Let there be Prometheus
I thought the movie was good, great even if you haven't watched any of the trailers. Michael Fassbender played a perfect evil android, from the stiff posture to the robotic reactions to things around him. I wasn't exactly sold on Noomi's character but she did a great job with it anyway. I don't normally like Charlize but she did pretty damn good, too. For a while, I was curious if she was a droid, too.
The movie provided some possible answers to other questions. One that we now know for certain is that the company knew exactly what was going on on LV-426 once the language in the SOS was deciphered. Second, we know that the Engineer who died on that ship made a mistake, but was clearly headed for some system where they intended to deploy the aliens (while AVP has provided some great comics and novels, I find this a more interesting premise than a yautja male initiation rite). Third, the aliens were definitely biological weapons as opposed to a naturally evolved species.
After that, the movie lets you make up your mind on a few things. Captain Janek notes that the Engineers are smart enough to build their biological weapons someplace other than their backyard. They are also smart enough to give their creations a map to the bio depots instead of their homeworld - would you want your creations showing up at your doorstep with who knows what microbes and military weapons? Now, Shaw is leaving the depot to go back to their homeworld. Flying a ship that's likely loaded down with biological weapons. There might be a very good reason that the Engineers don't have any future involvement with humankind.

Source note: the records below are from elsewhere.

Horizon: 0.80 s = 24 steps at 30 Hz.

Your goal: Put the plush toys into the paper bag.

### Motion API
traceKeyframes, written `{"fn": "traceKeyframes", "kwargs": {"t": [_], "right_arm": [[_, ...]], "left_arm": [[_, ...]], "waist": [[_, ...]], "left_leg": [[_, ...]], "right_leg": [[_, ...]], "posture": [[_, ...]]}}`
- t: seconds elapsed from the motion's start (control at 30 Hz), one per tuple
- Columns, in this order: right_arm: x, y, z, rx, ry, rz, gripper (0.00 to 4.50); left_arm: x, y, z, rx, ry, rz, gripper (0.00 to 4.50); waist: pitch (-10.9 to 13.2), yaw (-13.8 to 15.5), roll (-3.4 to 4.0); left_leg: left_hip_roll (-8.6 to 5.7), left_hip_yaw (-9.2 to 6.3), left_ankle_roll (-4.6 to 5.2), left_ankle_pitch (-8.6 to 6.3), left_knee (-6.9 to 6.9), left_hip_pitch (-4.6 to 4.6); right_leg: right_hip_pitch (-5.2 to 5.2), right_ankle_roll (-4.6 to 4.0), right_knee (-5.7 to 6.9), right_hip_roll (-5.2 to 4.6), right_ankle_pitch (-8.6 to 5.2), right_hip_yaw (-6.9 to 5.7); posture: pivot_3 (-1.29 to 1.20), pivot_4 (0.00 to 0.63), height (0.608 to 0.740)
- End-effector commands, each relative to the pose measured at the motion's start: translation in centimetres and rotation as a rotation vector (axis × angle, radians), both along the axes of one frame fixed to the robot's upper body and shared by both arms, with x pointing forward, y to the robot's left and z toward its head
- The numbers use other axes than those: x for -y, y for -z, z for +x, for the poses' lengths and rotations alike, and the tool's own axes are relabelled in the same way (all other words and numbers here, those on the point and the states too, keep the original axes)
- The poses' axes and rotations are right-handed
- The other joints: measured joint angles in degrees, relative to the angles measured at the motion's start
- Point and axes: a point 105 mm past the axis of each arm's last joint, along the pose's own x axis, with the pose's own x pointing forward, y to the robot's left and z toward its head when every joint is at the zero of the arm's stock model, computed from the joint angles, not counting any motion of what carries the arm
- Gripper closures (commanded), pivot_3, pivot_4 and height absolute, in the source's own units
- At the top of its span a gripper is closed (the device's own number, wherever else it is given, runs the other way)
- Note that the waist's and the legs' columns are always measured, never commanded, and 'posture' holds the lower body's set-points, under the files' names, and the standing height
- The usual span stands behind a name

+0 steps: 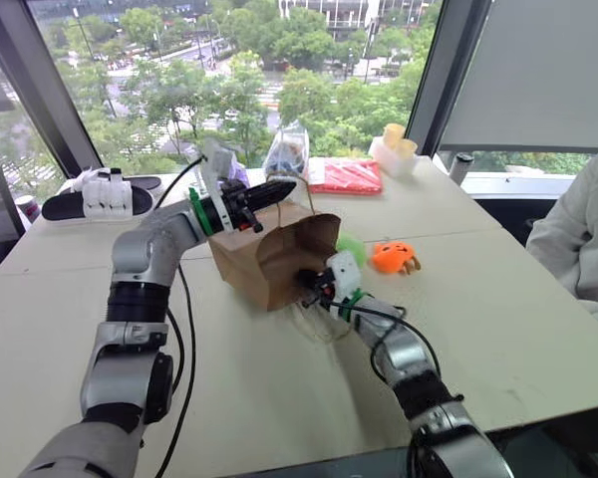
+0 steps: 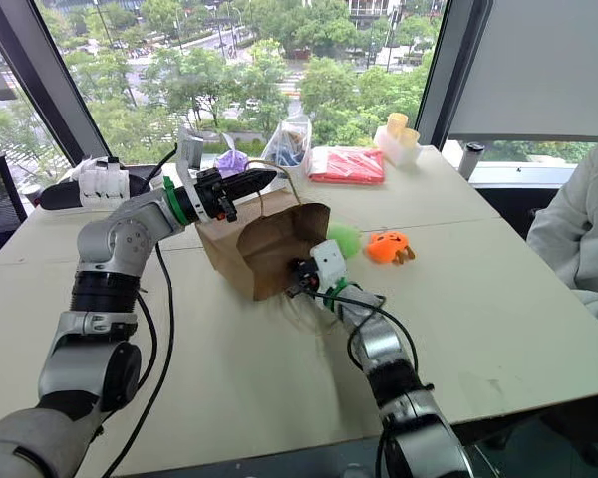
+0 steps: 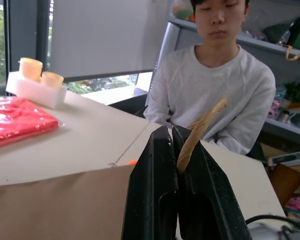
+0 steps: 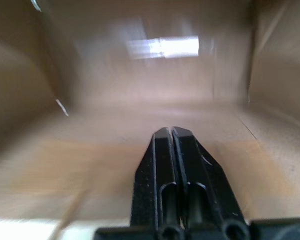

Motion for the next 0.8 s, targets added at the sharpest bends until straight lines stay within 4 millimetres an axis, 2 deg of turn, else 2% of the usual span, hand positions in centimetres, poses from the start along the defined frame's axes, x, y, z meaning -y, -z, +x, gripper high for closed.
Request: {"fn": "traceKeyframes", "kwargs": {"t": [0.03, 0.07, 0.17, 0.23, 0.3, 0.37, 0.4, 0.47, 0.53, 0.8], "right_arm": [[1.9, -5.4, -2.8, 0.061, 0.013, 0.218, 4.50], [2.8, -5.9, -3.2, 0.043, 0.043, 0.278, 4.50], [5.2, -6.8, -4.1, 0.022, 0.111, 0.376, 3.63], [8.0, -7.0, -3.7, 0.015, 0.193, 0.425, 2.65], [9.4, -7.1, -3.3, 0.009, 0.235, 0.439, 1.63], [10.9, -6.8, -2.3, 0.009, 0.290, 0.404, 0.55], [11.8, -6.0, -1.2, 0.000, 0.353, 0.323, 0.04], [14.3, -3.6, 1.9, -0.061, 0.522, 0.125, 0.04], [16.0, -2.1, 3.9, -0.106, 0.620, 0.006, 0.04], [16.8, -0.3, 7.2, -0.162, 0.725, -0.058, 0.04]], "left_arm": [[0.2, -1.2, -0.8, 0.048, 0.016, -0.006, 4.45], [0.1, -1.1, -0.8, 0.045, 0.016, -0.005, 4.45], [0.0, -1.0, -0.9, 0.032, 0.017, -0.008, 4.50], [-0.1, -0.7, -1.1, 0.024, 0.018, -0.008, 4.50], [-0.1, -0.6, -1.3, 0.017, 0.019, -0.008, 4.50], [-0.2, -0.4, -1.4, 0.011, 0.019, -0.006, 4.50], [-0.2, -0.3, -1.5, 0.007, 0.018, -0.006, 4.50], [-0.3, -0.1, -1.7, 0.001, 0.016, 0.001, 4.50], [-0.4, 0.0, -1.8, -0.001, 0.011, 0.007, 4.50], [-0.4, 0.2, -2.2, -0.003, 0.002, 0.012, 4.50]], "waist": [[-0.01, 0.49, -0.01], [-0.01, 0.67, -0.01], [-0.01, 1.18, -0.02], [-0.01, 1.51, -0.02], [-0.01, 2.05, -0.01], [-0.01, 2.15, -0.01], [-0.01, 2.13, -0.01], [-0.01, 2.05, -0.02], [-0.01, 2.07, -0.02], [-0.01, 1.90, -0.02]], "left_leg": [[0.00, 0.00, 0.00, 0.00, 0.02, 0.01], [0.00, 0.03, 0.00, 0.00, 0.05, 0.02], [0.01, 0.02, -0.05, 0.03, 0.07, 0.14], [0.01, 0.02, -0.05, 0.03, 0.06, 0.25], [0.01, 0.08, -0.04, 0.03, 0.04, 0.33], [0.01, 0.12, -0.04, 0.03, 0.04, 0.34], [0.01, 0.14, -0.04, 0.03, 0.04, 0.35], [0.01, 0.22, -0.04, 0.04, 0.04, 0.36], [0.01, 0.37, -0.04, 0.04, 0.02, 0.44], [0.03, 0.38, -0.05, 0.04, -0.12, 0.42]], "right_leg": [[0.01, 0.00, 0.00, 0.00, 0.00, 0.00], [0.03, 0.00, 0.00, 0.01, 0.00, 0.03], [0.14, 0.00, -0.01, 0.03, 0.00, 0.03], [0.21, 0.00, -0.04, 0.03, 0.00, 0.03], [0.26, -0.01, -0.07, 0.04, 0.00, 0.08], [0.25, -0.01, -0.06, 0.04, 0.00, 0.11], [0.25, -0.01, -0.06, 0.04, 0.00, 0.12], [0.25, -0.01, -0.04, 0.04, 0.00, 0.15], [0.26, -0.01, -0.05, 0.03, -0.01, 0.21], [0.22, -0.02, -0.01, 0.01, -0.01, 0.29]], "posture": [[0.00, 0.150, 0.740], [0.00, 0.150, 0.740], [0.00, 0.150, 0.740], [0.00, 0.150, 0.740], [0.00, 0.150, 0.740], [0.00, 0.150, 0.740], [0.00, 0.150, 0.740], [0.00, 0.150, 0.740], [0.00, 0.150, 0.740], [0.00, 0.150, 0.740]]}}
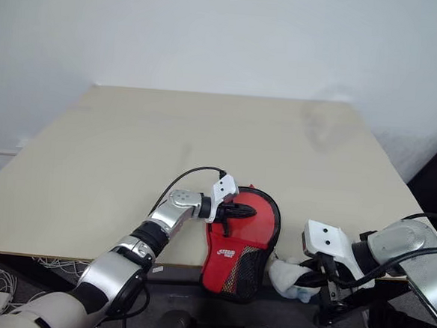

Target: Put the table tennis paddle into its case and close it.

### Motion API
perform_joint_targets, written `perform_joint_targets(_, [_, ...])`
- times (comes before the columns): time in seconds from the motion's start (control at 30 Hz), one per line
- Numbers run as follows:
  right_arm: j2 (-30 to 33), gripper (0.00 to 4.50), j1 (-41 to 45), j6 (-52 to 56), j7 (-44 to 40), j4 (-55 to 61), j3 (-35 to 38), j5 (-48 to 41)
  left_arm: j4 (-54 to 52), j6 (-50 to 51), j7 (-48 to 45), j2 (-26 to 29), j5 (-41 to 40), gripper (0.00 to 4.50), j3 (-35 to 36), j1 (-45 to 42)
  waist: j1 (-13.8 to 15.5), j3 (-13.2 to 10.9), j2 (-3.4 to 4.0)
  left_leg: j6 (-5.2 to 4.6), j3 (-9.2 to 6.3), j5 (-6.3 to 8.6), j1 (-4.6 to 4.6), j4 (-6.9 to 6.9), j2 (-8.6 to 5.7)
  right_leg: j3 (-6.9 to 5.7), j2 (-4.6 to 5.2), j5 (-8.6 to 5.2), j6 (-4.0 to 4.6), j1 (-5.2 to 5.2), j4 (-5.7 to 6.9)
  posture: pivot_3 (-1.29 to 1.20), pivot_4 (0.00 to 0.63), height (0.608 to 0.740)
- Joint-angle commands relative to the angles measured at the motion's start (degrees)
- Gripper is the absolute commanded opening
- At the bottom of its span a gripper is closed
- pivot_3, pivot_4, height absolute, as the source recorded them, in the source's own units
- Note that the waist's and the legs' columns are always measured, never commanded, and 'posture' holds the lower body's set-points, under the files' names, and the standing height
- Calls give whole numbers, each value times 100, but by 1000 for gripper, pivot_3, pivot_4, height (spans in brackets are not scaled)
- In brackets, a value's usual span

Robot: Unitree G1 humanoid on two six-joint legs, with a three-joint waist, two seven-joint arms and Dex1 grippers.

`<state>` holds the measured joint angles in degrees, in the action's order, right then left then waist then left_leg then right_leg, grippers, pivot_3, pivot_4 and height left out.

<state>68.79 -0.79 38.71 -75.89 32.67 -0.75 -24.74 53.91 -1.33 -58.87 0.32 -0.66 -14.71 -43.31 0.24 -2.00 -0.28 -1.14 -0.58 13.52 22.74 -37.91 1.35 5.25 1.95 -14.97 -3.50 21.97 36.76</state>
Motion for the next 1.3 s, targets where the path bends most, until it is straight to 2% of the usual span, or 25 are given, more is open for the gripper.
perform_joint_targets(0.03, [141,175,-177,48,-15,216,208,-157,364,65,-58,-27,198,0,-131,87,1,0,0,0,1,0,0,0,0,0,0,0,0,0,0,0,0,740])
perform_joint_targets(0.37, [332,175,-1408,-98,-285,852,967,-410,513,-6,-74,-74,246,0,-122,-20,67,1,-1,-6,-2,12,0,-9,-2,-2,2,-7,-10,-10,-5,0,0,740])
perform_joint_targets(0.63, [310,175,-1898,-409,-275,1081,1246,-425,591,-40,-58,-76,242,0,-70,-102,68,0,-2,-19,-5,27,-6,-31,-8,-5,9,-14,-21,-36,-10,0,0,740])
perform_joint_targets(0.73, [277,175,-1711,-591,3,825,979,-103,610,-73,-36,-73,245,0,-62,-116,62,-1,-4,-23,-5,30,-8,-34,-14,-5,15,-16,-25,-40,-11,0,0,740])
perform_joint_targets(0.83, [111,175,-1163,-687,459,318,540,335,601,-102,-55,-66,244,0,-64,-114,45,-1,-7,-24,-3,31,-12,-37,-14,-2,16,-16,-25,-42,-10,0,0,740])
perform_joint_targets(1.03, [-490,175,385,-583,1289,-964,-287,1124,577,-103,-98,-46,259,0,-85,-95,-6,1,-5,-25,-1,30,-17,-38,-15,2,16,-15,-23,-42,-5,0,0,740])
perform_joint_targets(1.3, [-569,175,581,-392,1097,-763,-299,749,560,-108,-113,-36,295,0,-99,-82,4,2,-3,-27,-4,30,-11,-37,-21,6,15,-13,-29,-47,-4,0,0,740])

Another thing is that Janek notes this planet is a "lab". Earth is another "lab". Shaw isn't going to get the answer she wants when she heads back to their homeworld, assuming she gets an answer at all. She's probably going to hear that humanity didn't fuck up, they were just another petri dish and they were going to see what happens when two dishes combine. That answers the biggest question: Why? Because they could. Just like us, their descendants.
The only real question I have that I couldn't intuit an answer for is what happened in the opening scene. It almost looks like that Engineer was exiled, or left behind, and decided to commit suicide. Not sure why that would be worth the scene, though, so I think there's another reason it was there.